→ To do
Return the first line of the listing below and all the lines after it through the one containing "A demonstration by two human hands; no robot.", exactly, without pictures.

===== Dataset extract =====

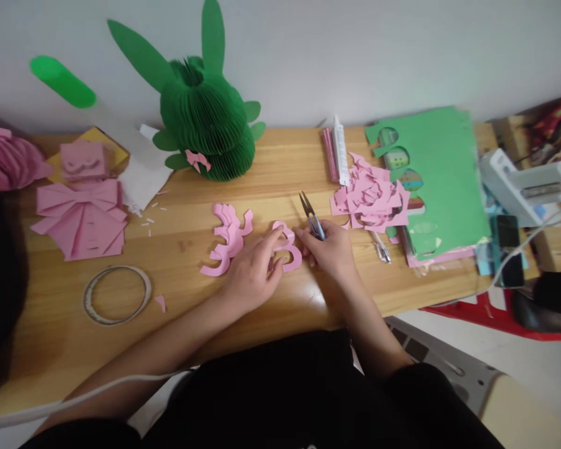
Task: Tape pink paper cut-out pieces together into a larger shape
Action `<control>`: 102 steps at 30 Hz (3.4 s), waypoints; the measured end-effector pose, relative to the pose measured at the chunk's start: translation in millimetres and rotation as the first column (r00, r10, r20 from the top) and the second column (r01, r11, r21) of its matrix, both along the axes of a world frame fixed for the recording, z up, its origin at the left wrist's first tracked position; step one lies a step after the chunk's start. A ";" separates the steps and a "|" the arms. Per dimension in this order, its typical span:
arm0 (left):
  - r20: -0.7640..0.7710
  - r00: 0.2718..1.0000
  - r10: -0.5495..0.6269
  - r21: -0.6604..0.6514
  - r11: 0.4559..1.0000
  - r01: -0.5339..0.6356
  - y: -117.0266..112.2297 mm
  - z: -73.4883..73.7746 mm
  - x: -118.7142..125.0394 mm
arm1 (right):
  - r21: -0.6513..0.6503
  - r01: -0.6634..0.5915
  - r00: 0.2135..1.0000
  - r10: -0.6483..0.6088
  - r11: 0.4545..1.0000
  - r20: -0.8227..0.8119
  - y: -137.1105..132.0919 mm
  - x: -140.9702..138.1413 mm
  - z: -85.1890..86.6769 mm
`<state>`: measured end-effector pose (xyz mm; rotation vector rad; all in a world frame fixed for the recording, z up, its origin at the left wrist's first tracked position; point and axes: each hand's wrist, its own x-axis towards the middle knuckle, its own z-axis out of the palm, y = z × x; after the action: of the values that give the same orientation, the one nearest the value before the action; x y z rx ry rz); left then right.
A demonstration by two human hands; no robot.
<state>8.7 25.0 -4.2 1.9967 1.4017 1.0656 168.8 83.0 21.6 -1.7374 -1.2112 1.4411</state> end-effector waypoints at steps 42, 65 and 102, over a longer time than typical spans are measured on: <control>-0.539 0.831 -0.140 0.089 0.971 0.222 -13.9 22.0 0.6 | 0.097 -0.308 0.938 0.285 0.946 0.194 -25.5 24.8 0.7; -0.559 0.817 -0.144 0.081 0.971 0.227 -12.4 22.1 -0.3 | 0.071 -0.317 0.898 0.275 0.946 0.343 -26.7 18.1 5.3; -0.455 0.890 -0.018 0.152 0.983 0.098 -14.1 26.4 -0.1 | 0.176 -0.160 0.902 0.072 0.971 0.425 -39.3 39.7 3.7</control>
<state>8.6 10.9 22.2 2.5168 1.4991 0.7387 208.5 43.7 25.3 -1.9071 -1.6491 0.9827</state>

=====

→ Your response
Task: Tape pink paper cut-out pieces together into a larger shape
Action `<control>`: 102 steps at 30 Hz (3.4 s), waypoints; the measured end-effector pose, relative to the pose measured at the chunk's start: translation in millimetres and rotation as the first column (r00, r10, r20 from the top) and the second column (r01, r11, r21) of its matrix, both along the axes of a world frame fixed for the recording, z up, its origin at the left wrist's first tracked position; step one lies a step after the chunk's start. A ";" separates the steps and a "|" the arms. Per dimension in this order, its typical span:
arm0 (left):
  - r20: -0.7640..0.7710
  - r00: 0.2718..1.0000
  - r10: -0.5495..0.6269
  - r21: -0.6604..0.6514
  - r11: 0.4559..1.0000
  - r01: -0.5339..0.6356
  - y: -117.0266..112.2297 mm
  - z: -73.4883..73.7746 mm
  - x: -118.7142..125.0394 mm
arm1 (right):
  - r21: -0.6513..0.6503
  - r01: -0.6634..0.5915
  - r00: 0.2135..1.0000
  - r10: -0.6483..0.6088
  - r11: 0.4545..1.0000
  - r20: -0.8227..0.8119
  - y: -137.1105..132.0919 mm
  - x: -140.9702..138.1413 mm
  - z: -85.1890..86.6769 mm
`<state>`: measured end-effector pose (xyz mm; rotation vector rad; all in a world frame fixed for the recording, z up, its origin at the left wrist's first tracked position; point and axes: each hand's wrist, its own x-axis towards the middle knuckle, its own z-axis out of the palm, y = z × x; after the action: of the values that give the same orientation, the one nearest the value before the action; x y z rx ry rz); left then right.
A demonstration by two human hands; no robot.

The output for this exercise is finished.